Беседа племянника с дядей продолжалась в том же духе: старый ученый пытался умерить те благородные устремления, которыми так восхищался в юном поэте, но его слова то и дело опровергали его намерения. Он хорошо знал, до какой степени неестественным, невыносимым, несуразным было положение художника в деловом мире.
Так они беседовали обо всем. Добрый старик был подобен старинной книге, которую юноша мог бы листать время от времени, дабы она поведала ему о делах давно минувших.

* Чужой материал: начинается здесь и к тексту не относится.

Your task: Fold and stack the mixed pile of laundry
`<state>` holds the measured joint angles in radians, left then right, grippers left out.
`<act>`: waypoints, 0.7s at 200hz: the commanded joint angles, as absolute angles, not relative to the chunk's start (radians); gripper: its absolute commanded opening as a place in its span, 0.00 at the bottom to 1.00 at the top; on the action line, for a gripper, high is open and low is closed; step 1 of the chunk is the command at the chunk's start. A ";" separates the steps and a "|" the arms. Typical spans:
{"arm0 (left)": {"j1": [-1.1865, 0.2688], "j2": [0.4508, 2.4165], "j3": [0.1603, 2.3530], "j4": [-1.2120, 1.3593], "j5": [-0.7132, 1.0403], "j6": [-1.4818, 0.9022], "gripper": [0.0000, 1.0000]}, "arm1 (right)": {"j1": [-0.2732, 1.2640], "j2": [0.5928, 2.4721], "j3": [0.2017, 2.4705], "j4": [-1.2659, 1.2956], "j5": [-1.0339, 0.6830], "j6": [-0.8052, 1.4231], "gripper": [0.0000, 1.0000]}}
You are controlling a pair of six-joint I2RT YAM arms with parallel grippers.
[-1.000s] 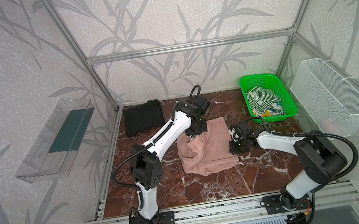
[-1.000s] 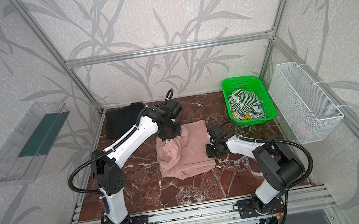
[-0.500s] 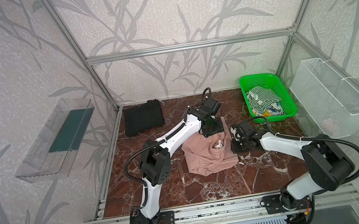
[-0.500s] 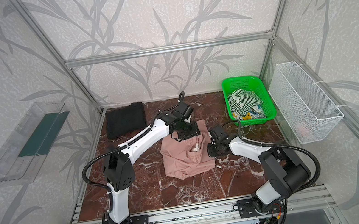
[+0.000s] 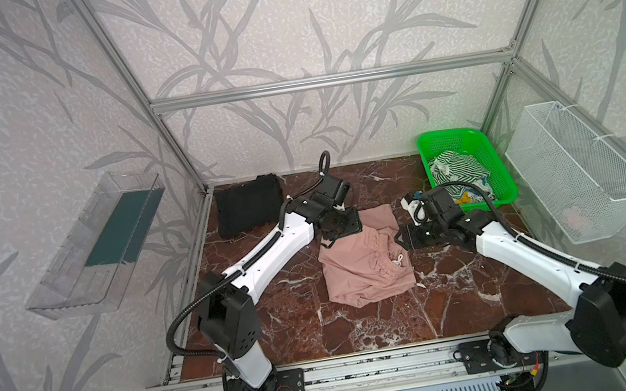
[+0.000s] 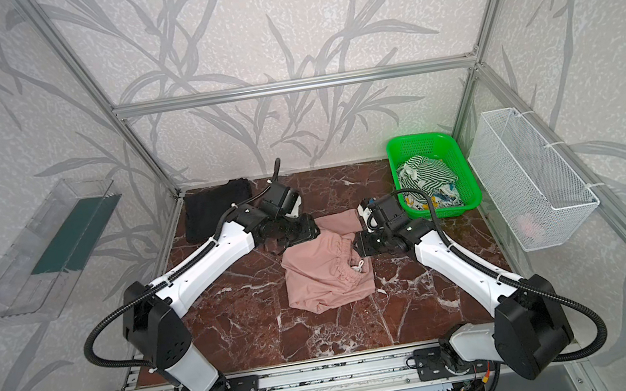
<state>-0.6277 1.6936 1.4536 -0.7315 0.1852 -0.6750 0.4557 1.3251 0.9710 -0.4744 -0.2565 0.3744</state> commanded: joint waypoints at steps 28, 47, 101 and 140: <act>-0.598 1.667 1.198 -0.579 0.213 -0.617 0.56 | 0.466 1.504 0.974 -0.398 -0.376 0.468 0.56; -0.598 1.667 1.143 -0.513 0.234 -0.621 0.55 | 0.467 1.593 0.991 -0.349 -0.403 0.486 0.58; -0.606 1.716 1.018 -0.349 0.279 -0.660 0.53 | 0.468 1.791 1.054 -0.305 -0.329 0.492 0.60; -0.610 1.776 0.999 -0.304 0.299 -0.656 0.52 | 0.469 1.873 1.062 -0.172 -0.494 0.512 0.49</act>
<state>-0.6014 1.7390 1.0096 -0.3603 0.2787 -0.6514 0.4633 1.8229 1.0550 -0.2588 -0.4038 0.4908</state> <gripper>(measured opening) 0.525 0.554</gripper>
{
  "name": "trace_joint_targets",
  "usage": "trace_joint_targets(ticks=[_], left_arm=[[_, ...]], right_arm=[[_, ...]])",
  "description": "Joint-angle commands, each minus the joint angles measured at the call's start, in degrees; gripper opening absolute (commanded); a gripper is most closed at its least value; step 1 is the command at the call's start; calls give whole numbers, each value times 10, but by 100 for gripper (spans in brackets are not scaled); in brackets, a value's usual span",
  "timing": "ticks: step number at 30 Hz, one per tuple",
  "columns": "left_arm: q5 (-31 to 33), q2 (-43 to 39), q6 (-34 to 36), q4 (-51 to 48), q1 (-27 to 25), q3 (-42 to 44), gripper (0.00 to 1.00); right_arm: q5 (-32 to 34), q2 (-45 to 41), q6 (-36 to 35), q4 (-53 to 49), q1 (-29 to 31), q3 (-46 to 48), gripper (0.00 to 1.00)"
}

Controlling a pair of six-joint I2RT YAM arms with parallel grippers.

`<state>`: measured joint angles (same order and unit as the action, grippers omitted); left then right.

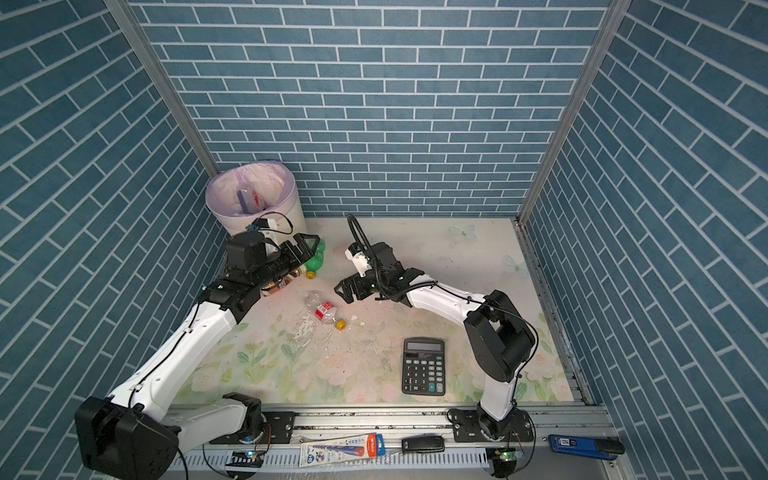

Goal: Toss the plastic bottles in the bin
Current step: 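Bring both grippers back from the bin toward the red-label clear bottle, then lower the right gripper onto the red-label clear bottle and close it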

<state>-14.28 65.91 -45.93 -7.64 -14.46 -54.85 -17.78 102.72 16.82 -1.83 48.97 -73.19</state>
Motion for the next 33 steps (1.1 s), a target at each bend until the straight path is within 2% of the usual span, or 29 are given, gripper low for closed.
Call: trace_joint_targets(ticks=[1, 6, 15, 25, 27, 33], left_arm=[[-37, -18, -33, 32, 16, 44, 99], [-73, -50, -69, 57, 61, 116, 99], [-136, -63, -123, 108, 129, 217, 99], [-147, -74, -104, 84, 145, 235, 99], [-136, -78, -96, 73, 146, 237, 99], [-132, -73, -96, 76, 146, 239, 99]], right_arm=[[20, 6, 19, 32, 25, 13, 99], [20, 34, 20, 38, 52, 9, 99], [43, 96, 17, 23, 65, -18, 86], [46, 169, 10, -9, 76, -73, 78], [53, 180, 4, -26, 79, -86, 74], [75, 196, 5, -46, 80, -96, 52]])
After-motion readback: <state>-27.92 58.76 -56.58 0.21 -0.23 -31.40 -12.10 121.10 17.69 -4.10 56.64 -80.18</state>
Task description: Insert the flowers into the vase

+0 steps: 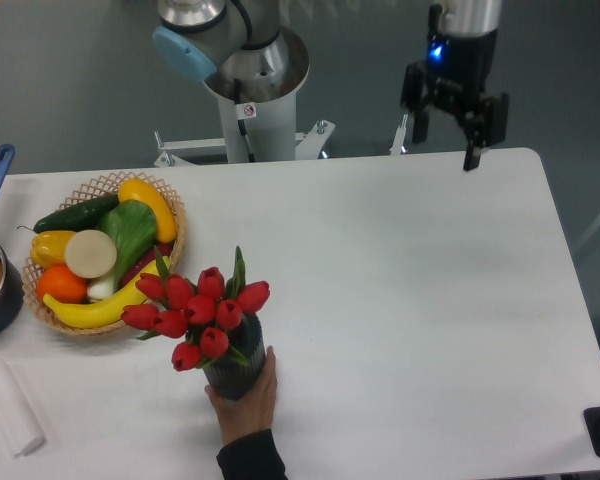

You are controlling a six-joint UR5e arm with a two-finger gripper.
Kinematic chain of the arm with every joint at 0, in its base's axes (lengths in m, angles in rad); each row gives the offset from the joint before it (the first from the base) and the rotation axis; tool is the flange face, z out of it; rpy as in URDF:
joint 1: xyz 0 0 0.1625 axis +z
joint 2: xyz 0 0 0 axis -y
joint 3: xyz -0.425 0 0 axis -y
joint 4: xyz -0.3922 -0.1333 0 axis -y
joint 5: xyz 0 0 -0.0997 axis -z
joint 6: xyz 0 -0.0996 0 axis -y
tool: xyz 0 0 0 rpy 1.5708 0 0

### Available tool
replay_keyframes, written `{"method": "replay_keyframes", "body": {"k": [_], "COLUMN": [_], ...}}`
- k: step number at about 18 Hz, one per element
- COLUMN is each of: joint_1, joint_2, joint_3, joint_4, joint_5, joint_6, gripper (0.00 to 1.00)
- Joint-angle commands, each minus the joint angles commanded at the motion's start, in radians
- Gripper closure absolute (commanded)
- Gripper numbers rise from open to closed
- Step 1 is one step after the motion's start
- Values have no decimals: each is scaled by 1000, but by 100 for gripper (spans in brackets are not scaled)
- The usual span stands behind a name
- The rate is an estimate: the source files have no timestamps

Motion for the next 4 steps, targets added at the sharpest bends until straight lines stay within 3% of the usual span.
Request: {"method": "replay_keyframes", "body": {"k": [4], "joint_1": [0], "joint_2": [3], "joint_3": [-9], "joint_4": [-6], "joint_5": [49], "joint_6": [41], "gripper": [0]}}
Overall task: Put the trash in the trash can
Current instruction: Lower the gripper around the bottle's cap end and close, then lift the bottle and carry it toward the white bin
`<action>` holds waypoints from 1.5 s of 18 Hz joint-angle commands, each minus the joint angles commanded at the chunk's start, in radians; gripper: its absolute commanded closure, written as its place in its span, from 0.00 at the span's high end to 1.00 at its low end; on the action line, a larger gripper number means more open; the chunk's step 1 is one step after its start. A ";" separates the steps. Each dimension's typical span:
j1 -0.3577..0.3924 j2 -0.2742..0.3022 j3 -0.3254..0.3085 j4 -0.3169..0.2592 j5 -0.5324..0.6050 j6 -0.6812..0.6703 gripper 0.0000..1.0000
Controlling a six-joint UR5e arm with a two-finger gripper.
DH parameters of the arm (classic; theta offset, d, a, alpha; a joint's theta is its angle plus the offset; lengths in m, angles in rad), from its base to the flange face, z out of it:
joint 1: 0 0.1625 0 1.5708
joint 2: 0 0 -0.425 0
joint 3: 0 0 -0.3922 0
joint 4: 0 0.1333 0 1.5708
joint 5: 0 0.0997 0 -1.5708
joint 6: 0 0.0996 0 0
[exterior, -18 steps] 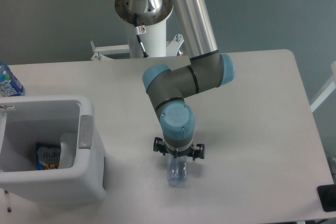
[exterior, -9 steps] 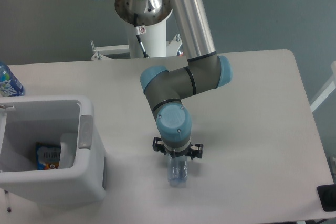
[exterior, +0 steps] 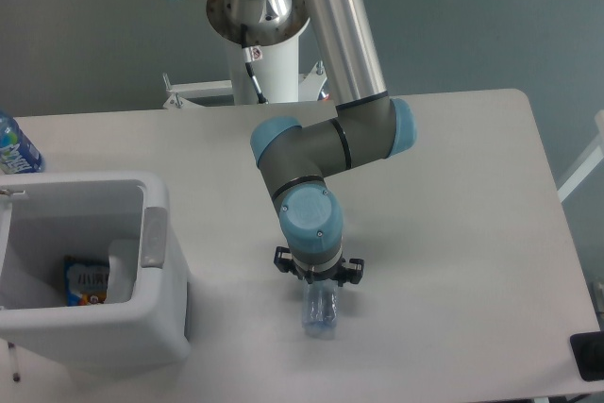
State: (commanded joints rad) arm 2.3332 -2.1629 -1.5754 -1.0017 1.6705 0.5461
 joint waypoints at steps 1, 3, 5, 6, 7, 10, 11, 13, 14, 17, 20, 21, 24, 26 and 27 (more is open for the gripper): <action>0.000 0.002 -0.002 0.000 0.000 0.000 0.70; 0.000 0.003 -0.005 0.005 -0.002 0.000 0.69; 0.000 0.006 -0.008 0.008 -0.002 0.000 0.64; 0.000 0.008 -0.008 0.008 -0.002 0.000 0.63; 0.000 0.008 -0.006 0.008 -0.002 0.000 0.63; 0.000 0.009 -0.006 0.008 -0.002 0.002 0.63; 0.000 0.012 -0.006 0.008 -0.003 0.002 0.63; 0.002 0.017 -0.006 0.006 -0.002 0.003 0.63; 0.002 0.023 0.001 0.006 -0.003 0.005 0.63; 0.012 0.049 0.006 0.009 -0.011 0.015 0.63; 0.072 0.113 0.021 0.026 -0.067 0.035 0.63; 0.092 0.145 0.026 0.047 -0.119 0.037 0.63; 0.156 0.201 0.070 0.121 -0.282 0.022 0.63; 0.184 0.221 0.133 0.133 -0.356 -0.024 0.63; 0.195 0.224 0.171 0.135 -0.394 -0.063 0.63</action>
State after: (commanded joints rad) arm 2.5279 -1.9390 -1.4040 -0.8667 1.2767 0.4836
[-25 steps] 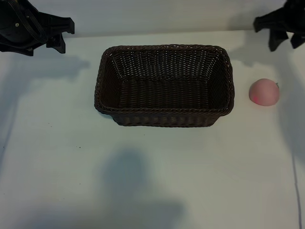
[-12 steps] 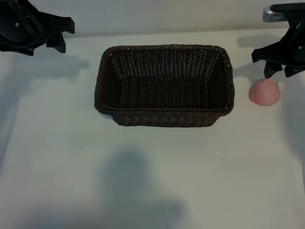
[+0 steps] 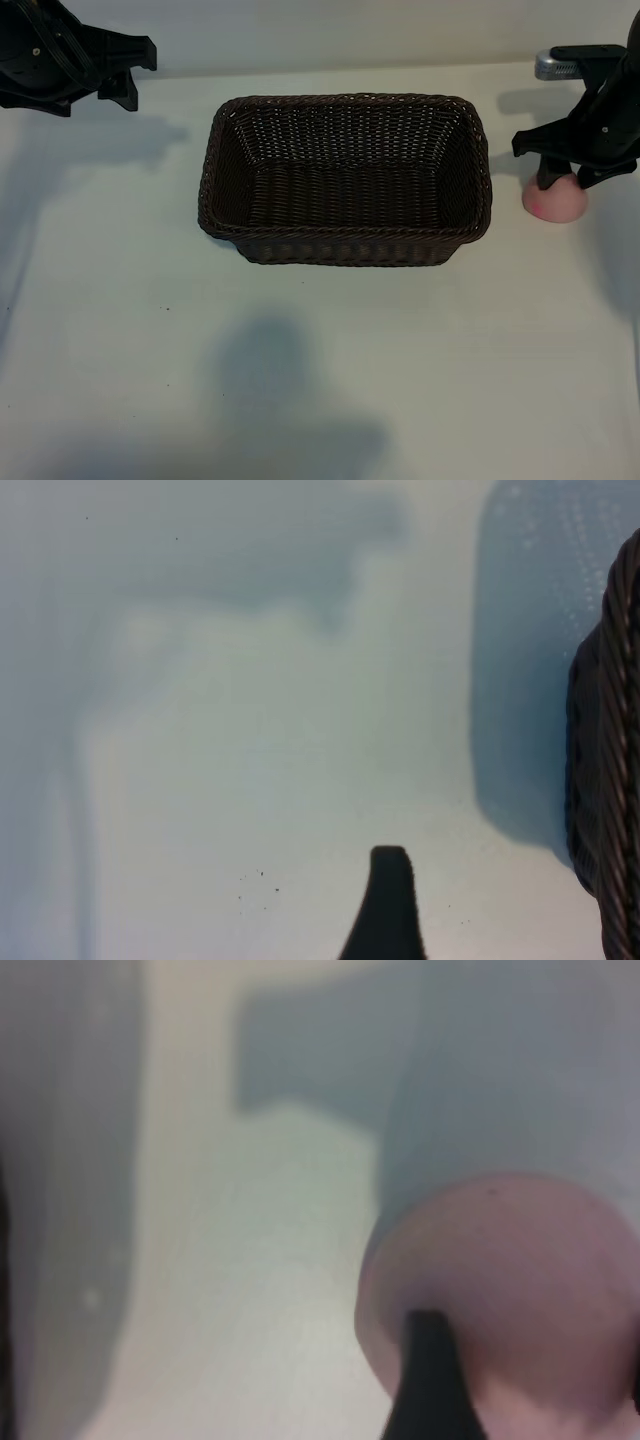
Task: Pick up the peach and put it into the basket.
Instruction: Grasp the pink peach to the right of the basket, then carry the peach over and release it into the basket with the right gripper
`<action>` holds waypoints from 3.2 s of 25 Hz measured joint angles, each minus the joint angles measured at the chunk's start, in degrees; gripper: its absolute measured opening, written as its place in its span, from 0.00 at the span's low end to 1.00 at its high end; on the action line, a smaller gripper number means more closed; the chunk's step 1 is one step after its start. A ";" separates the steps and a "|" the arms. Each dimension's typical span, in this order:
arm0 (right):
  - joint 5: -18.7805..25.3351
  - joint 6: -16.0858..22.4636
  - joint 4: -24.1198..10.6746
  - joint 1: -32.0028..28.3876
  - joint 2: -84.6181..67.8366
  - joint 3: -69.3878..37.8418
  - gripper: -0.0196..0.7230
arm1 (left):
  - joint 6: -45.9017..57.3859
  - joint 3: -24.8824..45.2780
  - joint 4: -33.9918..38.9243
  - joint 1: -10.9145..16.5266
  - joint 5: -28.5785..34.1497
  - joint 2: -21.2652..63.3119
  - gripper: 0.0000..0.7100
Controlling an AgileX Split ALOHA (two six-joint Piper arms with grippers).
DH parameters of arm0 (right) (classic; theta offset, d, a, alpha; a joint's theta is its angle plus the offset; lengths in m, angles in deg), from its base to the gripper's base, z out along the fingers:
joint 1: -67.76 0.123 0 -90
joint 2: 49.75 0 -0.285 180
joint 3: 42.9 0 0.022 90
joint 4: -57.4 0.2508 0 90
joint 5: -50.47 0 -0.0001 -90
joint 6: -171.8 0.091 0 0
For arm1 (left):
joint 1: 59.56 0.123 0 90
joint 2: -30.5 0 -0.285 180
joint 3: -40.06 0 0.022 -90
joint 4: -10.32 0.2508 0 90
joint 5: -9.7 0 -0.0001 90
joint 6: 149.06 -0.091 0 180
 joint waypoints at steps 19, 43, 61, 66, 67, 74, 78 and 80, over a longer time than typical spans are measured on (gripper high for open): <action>9.46 0.19 -0.03 0.00 -3.47 3.93 0.08 | 0.00 0.00 0.00 0.00 -0.25 0.00 0.82; 22.38 0.74 0.06 16.37 -10.08 18.79 0.08 | 0.28 0.00 -0.23 0.00 -0.69 -0.26 0.82; 15.77 1.52 0.24 22.46 -4.78 18.79 0.08 | 2.97 0.00 -2.31 0.00 -1.74 -0.51 0.82; 15.70 1.32 0.87 22.46 -3.68 18.79 0.08 | 3.95 0.00 -2.27 0.00 -1.74 -1.77 0.82; 15.63 1.32 0.93 22.46 -3.62 18.79 0.08 | 4.23 0.00 -2.27 0.00 -1.74 -2.28 0.82; 15.57 0.74 1.19 22.46 -3.62 18.79 0.08 | 4.94 0.00 -2.27 0.00 -1.17 -4.95 0.82; 15.57 -1.09 1.72 22.46 -3.62 18.79 0.09 | 4.94 0.00 -2.27 0.00 -1.17 -5.09 0.82; 15.52 -1.95 2.21 22.46 -3.62 18.79 0.10 | 4.94 0.00 -2.27 0.00 -1.17 -5.09 0.82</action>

Мишель рассказал о цели своего визита в библиотеку и попросил дядюшку объяснить, отчего словесность в таком упадке.
— Литература мертва, мой мальчик, — ответил дядя. — Видишь эти пустынные залы, эти книги, погребенные под слоем пыли… Никто их больше не читает. Я здесь как сторож на кладбище, где эксгумация воспрещается.
За разговором время протекло незаметно.
— Уже четыре часа! — воскликнул старик. — Пора расставаться.
— Мы будем видеться, — сказал Мишель.
— Да! То есть нет! Дитя мое! Давай никогда больше не говорить ни о литературе, ни об искусстве! Принимай жизнь такой, какая она есть! Ты прежде всего воспитанник господина Бутардэна, а уж потом племянник дядюшки Югнэна!
— Позвольте мне проводить вас, — проговорил юный Дюфренуа.
— Нет! Нас могут увидеть. Я пойду один.
— Тогда до следующего воскресенья, дядюшка.
— До воскресенья, дорогое дитя.
Мишель вышел первым, но на некоторое время задержался на улице. Он видел, как старик еще довольно твердым шагом направился к бульвару. Юноша следовал за ним до самой станции «Мадлен».
«Наконец-то, — говорил он себе, — я больше не одинок в этом мире!»
Он возвратился в особняк Бутардэнов. К счастью, семейство обедало в городе, и Мишель мог спокойно завершить у себя в комнате свой первый и последний день каникул.